Позже, уже в зрелые брежневские времена, когда последние ростки хрущевской оттепели прочно заковали панцирем нового «застойного» порядка, расшумевшуюся, было, передовую интеллигенцию окончательно вытеснили на грязные малогабаритные кухни, где она, несчастная, сочла – в большинстве – за лучше «стучать, чем перестукиваться», степную больницу полюбили спецслужбы. Их в ту пору – на анатомический лад – звали органами.

Тогда-то в мрачных стенах стали появляться совсем уж странные, непонятные пациенты. Появлялись и часто исчезали – не замеченными, не учтенными даже скупой канцелярией «желтого дома».

Совсем черным стало это место.

Случись здесь проезжать – вдобавок, ночью – казаку из местных, хоть верхом, хоть за рулем юркого уазика или тяжелого ГАЗа, завидев в непроглядной тьме тусклые огни над больничной оградой, припозднившийся странник, непременно поминал Господа, пусть и мысленно, скороговоркой. И отчаянно прибавлял ходу.

Пришли иные времена.

Терзаемые неугасаемой страстью предшественников, крушить «до основания» – младодемократы проклятую больницу немедленно закрыли.

Правда, торжественного освобождения из стен коммунистической неволи узников совести не получилось, в силу того обстоятельства, что последние лет пять, таковых здесь не было.

Громить апологетов карающей советской психиатрии тоже было не с руки: в момент торжественного закрытия больницы, в штате числились пять медицинских сестер, столько же нянечек и всего два врача. Все пребывали в глубоком пенсионном возрасте и – откровенно – на первый взгляд, больше походили на своих несчастных пациентов. Больные же, в большинстве своем, были люди тихие и безобидные.

После торжественного закрытия лечебницы, которое все же состоялось, они как-то незаметно разбрелись по миру, и странная степная обитель вновь – во второй уже раз – опустела.
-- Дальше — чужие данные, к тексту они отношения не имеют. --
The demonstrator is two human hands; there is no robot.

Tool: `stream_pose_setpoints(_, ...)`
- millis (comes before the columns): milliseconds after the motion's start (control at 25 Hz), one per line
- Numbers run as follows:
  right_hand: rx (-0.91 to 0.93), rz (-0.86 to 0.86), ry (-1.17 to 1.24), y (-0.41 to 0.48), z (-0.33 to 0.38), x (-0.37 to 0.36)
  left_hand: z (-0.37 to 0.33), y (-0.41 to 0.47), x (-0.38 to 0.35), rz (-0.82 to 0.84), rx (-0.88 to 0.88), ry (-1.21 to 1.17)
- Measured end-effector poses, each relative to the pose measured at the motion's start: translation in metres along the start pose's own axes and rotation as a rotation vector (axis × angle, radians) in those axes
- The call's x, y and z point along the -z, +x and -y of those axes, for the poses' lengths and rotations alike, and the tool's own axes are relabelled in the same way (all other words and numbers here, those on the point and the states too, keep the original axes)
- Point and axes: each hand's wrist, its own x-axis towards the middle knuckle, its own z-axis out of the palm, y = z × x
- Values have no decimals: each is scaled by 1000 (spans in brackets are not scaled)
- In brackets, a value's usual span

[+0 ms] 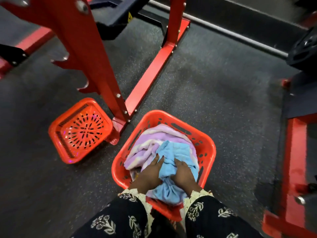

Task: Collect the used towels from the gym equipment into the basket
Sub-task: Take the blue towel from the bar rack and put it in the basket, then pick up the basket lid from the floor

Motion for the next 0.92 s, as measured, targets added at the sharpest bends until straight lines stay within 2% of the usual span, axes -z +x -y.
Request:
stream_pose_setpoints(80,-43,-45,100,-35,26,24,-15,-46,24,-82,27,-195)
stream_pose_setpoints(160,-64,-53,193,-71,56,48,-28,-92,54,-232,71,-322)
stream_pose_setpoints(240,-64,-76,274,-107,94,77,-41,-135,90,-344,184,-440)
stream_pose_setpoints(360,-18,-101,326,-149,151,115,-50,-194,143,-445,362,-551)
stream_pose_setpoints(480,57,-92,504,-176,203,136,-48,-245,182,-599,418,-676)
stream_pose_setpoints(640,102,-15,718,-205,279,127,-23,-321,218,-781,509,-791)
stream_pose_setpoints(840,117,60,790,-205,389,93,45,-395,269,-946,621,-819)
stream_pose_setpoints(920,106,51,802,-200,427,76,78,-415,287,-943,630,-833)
Теперь у ее стен стояли трое.

Стояли не таясь – со всех сторон их окружала только горячая безлюдная степь, и солнце одно все видело сверху, опрокидывая на головы пришельцев потоки жары.

Таких женщин Поляков определенно не любил.

Логично было предположить: он их боялся. Такие, обычно, бывают колючими, а случается – очень жестокими.

И – следуя дальше – можно было представить: нарвавшись однажды, в далеком прошлом, на такую вот, с острыми, опасно ранящими углами, он – даже начисто забыв реальную – другую, похожую внешне, близко к себе не подпустит, а то и – походя – мстительно пнет побольнее. Сознание человеческое, не склонное к мазохизму, воспоминания о пережитой боли пытается, как правило, вытеснить прочь, если, конечно, сам пострадавший отчаянно не сопротивляется тому, засушивая розы последнего букета, обильно орошенного слезами. С ним, однако, ничего подобного никогда не происходило. Просто – не любил ничего эдакого, «с подвыпендертом» – как говаривала бабушка. И с детства, без разъяснений очень хорошо понимал, что означает это странное труднопроизносимое слово.

Он любил то, что было понятно, мило глазу и душе, распахнуто навстречу, давалось сердцу и уму без особых нравственных затрат. И это касалось абсолютно всего, с чем – так или иначе – имел дело: литературных произведений, музыки, поэзии, живописи, художественных фильмов и театральных постановок, знакомых людей и добрых приятелей, фасонов одежды, которую носил, мебели в квартире и офисе, отелей, в которых останавливался, парфюмов, которыми пользовался, часов на запястье и, конечно же, женщин, на которых обращал внимание. При том, он был и снобом, и сибаритом, поскольку мог себе это позволить. Обожал комфорт и роскошь, имел собственные, а не навязанные мнением других – именуемым зачастую модой – представления о том, что есть прекрасно, а что просто хорошо.